**Action item:**
Word for word and without images, reproduce the listing that follows.

**Given material:**
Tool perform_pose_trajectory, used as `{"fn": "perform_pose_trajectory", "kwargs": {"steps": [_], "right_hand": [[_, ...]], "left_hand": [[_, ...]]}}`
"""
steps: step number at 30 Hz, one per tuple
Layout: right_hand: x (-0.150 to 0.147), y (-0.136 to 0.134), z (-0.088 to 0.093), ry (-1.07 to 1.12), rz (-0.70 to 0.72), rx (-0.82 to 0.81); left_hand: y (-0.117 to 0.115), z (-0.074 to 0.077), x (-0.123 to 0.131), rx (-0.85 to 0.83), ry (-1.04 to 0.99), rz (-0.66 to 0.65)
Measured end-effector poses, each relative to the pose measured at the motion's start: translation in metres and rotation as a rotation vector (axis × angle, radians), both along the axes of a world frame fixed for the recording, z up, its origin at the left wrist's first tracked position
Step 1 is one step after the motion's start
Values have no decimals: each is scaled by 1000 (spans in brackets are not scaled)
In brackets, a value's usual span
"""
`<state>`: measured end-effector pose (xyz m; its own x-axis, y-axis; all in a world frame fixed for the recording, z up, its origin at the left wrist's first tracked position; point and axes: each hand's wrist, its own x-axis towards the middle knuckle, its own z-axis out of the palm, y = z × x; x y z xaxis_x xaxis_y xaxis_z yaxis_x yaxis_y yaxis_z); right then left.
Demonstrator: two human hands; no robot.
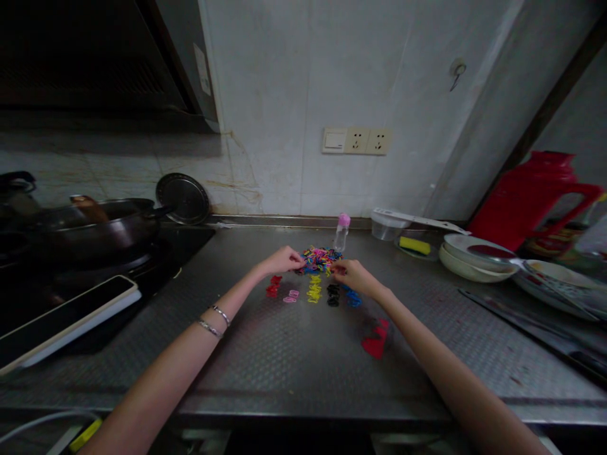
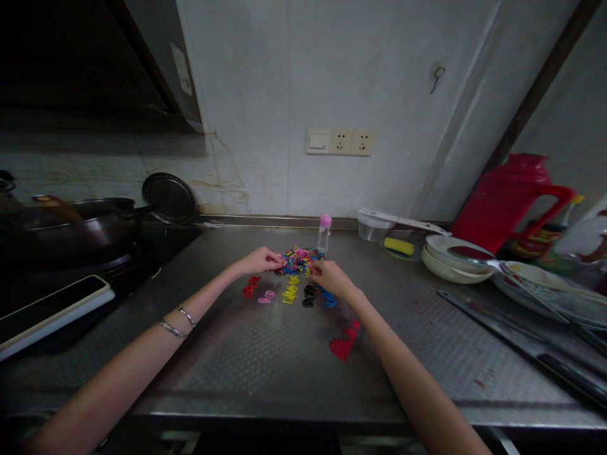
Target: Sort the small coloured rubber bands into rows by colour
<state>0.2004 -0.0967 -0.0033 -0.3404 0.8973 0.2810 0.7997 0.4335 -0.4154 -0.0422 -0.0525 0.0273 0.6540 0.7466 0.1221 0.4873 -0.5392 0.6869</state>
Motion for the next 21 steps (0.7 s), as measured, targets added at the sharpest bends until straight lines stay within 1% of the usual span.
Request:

**Response:**
Tool perform_pose_trajectory, used as `{"fn": "perform_pose_trajectory", "kwargs": {"steps": [_], "right_hand": [[_, ...]], "left_hand": [[_, ...]]}}`
"""
steps: step number at 30 Hz, one per tuple
Layout: right_hand: x (-0.150 to 0.147), y (-0.136 to 0.134), z (-0.088 to 0.093), ry (-1.07 to 1.12), rz (-0.70 to 0.72), rx (-0.82 to 0.81); left_hand: y (-0.117 to 0.115), z (-0.074 to 0.077), x (-0.123 to 0.131), rx (-0.85 to 0.83), ry (-1.04 to 0.99), rz (-0.66 to 0.65)
Measured end-effector poses, each relative to the pose measured at the motion's start: translation in metres and rotation as a rotation vector (axis × angle, radians), both along the axes of a world frame fixed for the recording, z up, its origin at the left wrist's first tracked position
Step 1 is one step after the motion's start
Values have no decimals: each is scaled by 1000 (spans in brackets are not scaled)
In brackets, a value's usual span
"""
`<state>`: measured end-effector pose (xyz m; its own x-axis, y-axis; all in a world frame fixed for the recording, z up, its origin at the left wrist's first tracked position; point and axes: each hand's wrist, its own x-axis towards the middle knuckle, its own z-axis out of the palm, y = z × x; x y z xaxis_x xaxis_y xaxis_z yaxis_x yaxis_y yaxis_z); right then left.
Demonstrator: two human hands; no robot.
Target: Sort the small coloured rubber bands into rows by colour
<state>0.2004 -0.0967 -0.0033 -0.3404 0.8973 0.2810 0.7997 0.4335 -0.4154 -0.0422 -0.0525 0.0273 0.6540 0.7466 0.1221 0.4873 -0.5392 0.6869</state>
Motion for the next 21 steps (0.7 s), as measured, targets added at the sharpest bends until straight lines stay within 1% of the usual span.
Request:

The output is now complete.